__Your goal__. The required result is an exact copy of the material from the line with "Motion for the" through its final line, both ends included.

__Recorded data__.

◆ ◆ ◆ ◆

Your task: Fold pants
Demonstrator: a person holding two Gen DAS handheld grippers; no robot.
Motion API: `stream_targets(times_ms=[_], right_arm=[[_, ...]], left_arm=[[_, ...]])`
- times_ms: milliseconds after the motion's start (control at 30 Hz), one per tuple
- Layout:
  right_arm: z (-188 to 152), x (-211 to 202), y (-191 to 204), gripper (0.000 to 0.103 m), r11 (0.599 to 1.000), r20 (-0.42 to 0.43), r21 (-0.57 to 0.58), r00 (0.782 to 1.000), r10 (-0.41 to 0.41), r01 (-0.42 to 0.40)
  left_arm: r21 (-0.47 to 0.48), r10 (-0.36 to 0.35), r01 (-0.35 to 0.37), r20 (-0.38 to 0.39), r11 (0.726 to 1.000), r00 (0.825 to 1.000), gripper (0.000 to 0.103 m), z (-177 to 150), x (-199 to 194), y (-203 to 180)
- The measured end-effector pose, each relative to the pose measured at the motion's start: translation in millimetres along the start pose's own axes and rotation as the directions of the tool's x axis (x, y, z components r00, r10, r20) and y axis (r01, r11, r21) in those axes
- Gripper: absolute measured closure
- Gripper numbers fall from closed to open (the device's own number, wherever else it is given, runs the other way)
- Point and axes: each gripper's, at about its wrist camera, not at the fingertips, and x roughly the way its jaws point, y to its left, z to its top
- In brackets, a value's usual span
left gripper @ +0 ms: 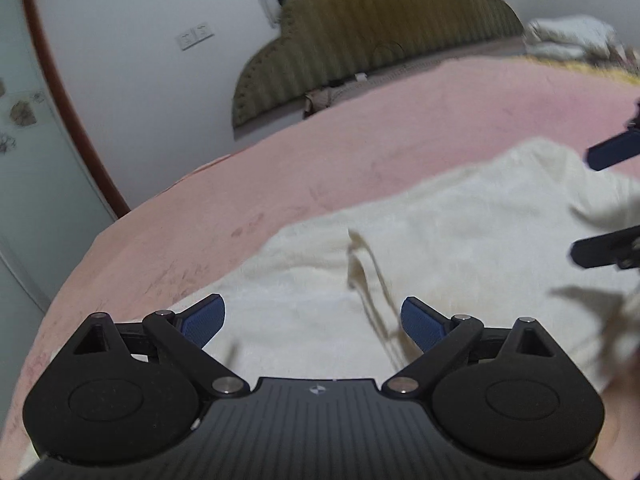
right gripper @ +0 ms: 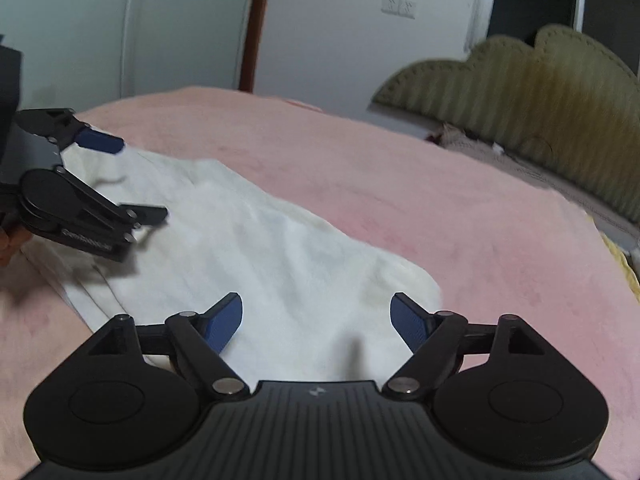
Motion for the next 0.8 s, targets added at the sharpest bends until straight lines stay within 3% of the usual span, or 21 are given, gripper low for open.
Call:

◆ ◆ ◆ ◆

__Solution to the problem__.
Motion for the next 0.8 s, targets added at the sharpest bends until straight lines stay within 3% of the usual span, or 21 are given, gripper low for open.
Call:

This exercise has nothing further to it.